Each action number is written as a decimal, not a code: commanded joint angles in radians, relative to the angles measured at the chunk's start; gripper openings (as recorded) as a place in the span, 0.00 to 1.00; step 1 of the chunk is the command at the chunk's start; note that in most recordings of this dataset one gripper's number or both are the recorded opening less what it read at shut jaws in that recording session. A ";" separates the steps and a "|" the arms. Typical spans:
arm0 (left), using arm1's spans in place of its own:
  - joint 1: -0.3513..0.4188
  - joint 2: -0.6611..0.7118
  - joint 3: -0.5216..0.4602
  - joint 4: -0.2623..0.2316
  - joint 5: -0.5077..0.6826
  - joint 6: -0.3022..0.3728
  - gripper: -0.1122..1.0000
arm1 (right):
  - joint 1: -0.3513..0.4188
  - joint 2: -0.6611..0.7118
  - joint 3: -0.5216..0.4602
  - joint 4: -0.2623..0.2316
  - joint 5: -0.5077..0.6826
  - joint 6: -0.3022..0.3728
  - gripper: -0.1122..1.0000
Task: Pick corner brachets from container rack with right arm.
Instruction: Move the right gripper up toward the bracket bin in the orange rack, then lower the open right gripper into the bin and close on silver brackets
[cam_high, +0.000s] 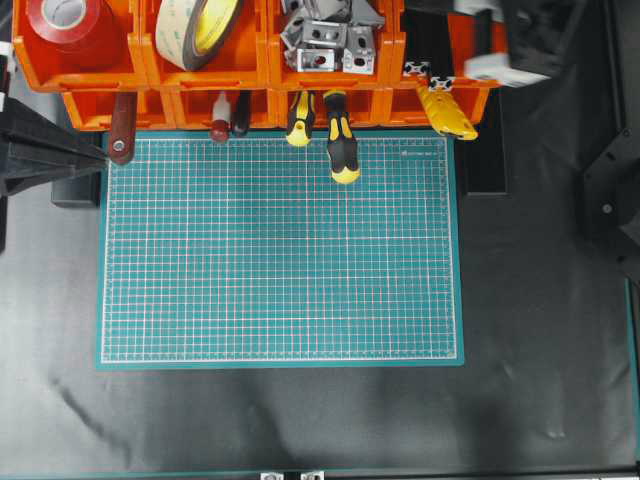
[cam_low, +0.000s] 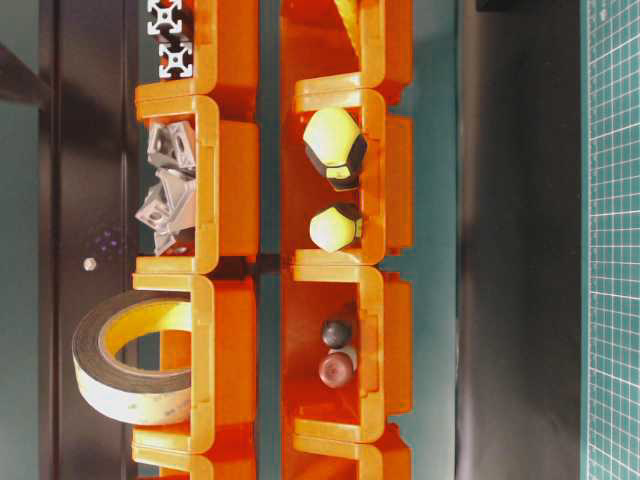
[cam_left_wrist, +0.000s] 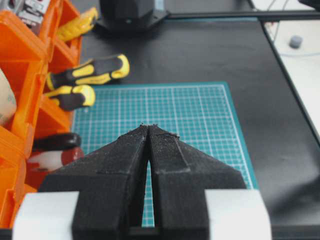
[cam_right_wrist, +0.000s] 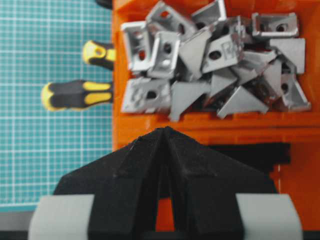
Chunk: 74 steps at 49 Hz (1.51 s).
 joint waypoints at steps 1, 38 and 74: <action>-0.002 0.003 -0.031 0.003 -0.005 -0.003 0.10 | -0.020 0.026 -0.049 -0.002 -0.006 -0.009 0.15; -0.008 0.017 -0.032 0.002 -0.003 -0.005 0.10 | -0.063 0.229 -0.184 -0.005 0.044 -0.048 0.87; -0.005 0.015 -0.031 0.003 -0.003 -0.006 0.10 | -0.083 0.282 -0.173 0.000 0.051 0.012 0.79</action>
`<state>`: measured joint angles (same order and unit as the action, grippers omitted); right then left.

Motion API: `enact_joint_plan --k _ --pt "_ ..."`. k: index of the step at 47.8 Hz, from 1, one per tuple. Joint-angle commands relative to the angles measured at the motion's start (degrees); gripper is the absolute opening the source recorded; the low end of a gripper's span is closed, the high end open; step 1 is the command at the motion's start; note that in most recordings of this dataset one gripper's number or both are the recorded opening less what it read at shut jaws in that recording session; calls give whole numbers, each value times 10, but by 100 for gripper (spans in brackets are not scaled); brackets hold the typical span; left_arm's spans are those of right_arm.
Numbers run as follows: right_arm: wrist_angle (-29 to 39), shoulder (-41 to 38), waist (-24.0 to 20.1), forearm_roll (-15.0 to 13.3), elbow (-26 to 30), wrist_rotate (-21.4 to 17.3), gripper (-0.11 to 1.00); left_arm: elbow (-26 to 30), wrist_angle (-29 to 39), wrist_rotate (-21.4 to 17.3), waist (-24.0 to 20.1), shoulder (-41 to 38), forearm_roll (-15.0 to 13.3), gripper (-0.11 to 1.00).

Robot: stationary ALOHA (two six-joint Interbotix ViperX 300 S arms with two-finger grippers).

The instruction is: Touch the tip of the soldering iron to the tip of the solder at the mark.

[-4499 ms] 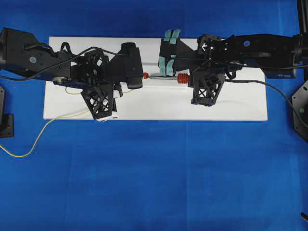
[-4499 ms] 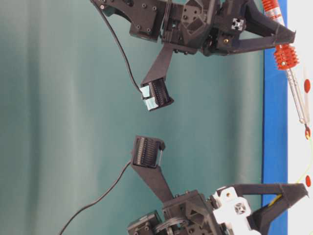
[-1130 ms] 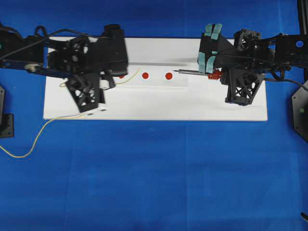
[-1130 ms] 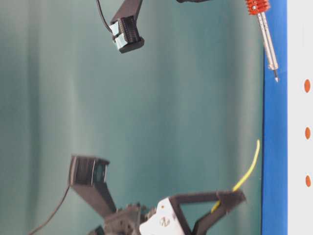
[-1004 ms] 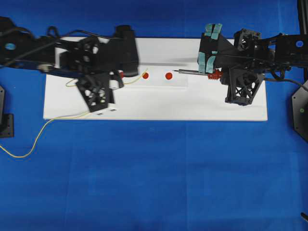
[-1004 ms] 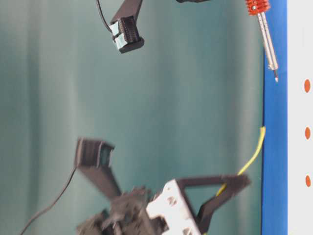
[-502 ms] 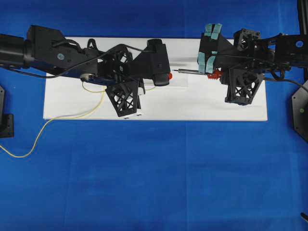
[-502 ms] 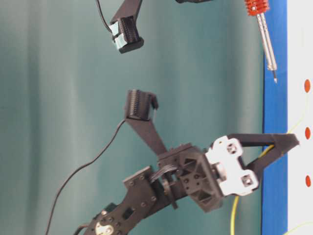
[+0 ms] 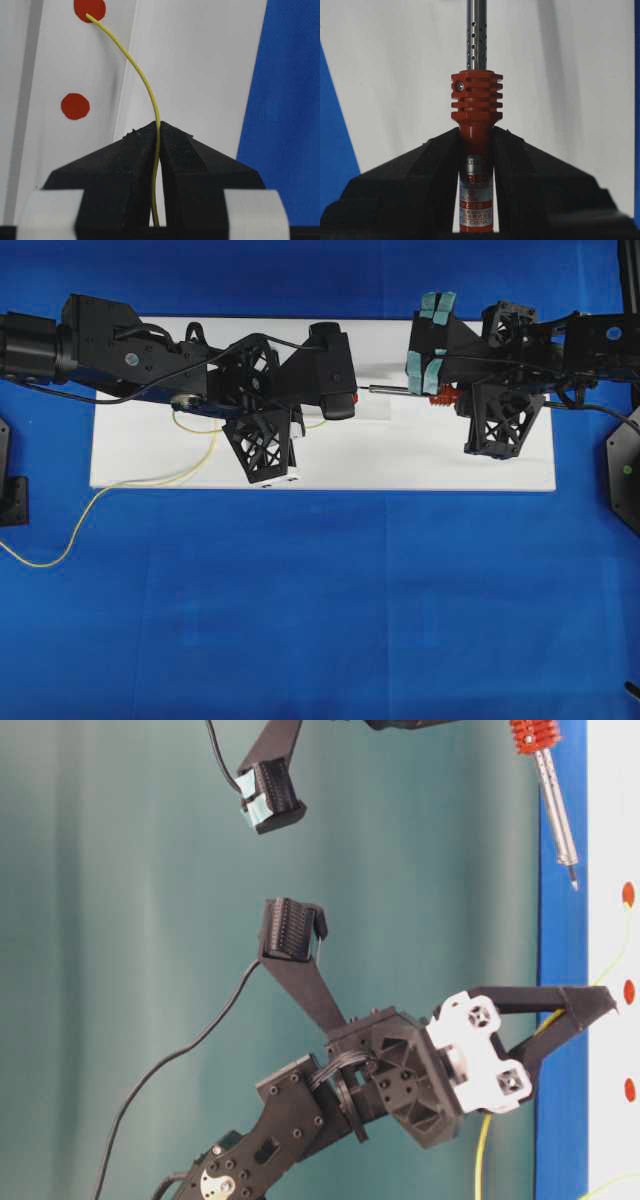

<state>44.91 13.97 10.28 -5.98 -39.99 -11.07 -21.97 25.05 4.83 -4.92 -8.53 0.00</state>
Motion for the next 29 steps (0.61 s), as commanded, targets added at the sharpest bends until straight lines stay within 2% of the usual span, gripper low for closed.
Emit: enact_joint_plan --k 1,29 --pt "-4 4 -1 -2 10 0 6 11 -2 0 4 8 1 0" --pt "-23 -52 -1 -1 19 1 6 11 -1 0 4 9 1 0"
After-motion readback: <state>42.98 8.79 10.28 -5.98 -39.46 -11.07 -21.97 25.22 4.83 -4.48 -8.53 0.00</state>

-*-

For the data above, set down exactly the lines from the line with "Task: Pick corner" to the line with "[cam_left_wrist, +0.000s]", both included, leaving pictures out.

Task: Pick corner brachets from container rack with right arm.
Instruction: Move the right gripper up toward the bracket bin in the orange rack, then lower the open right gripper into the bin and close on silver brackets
[cam_high, +0.000s] 
[cam_low, +0.000s] 
[cam_left_wrist, +0.000s] 

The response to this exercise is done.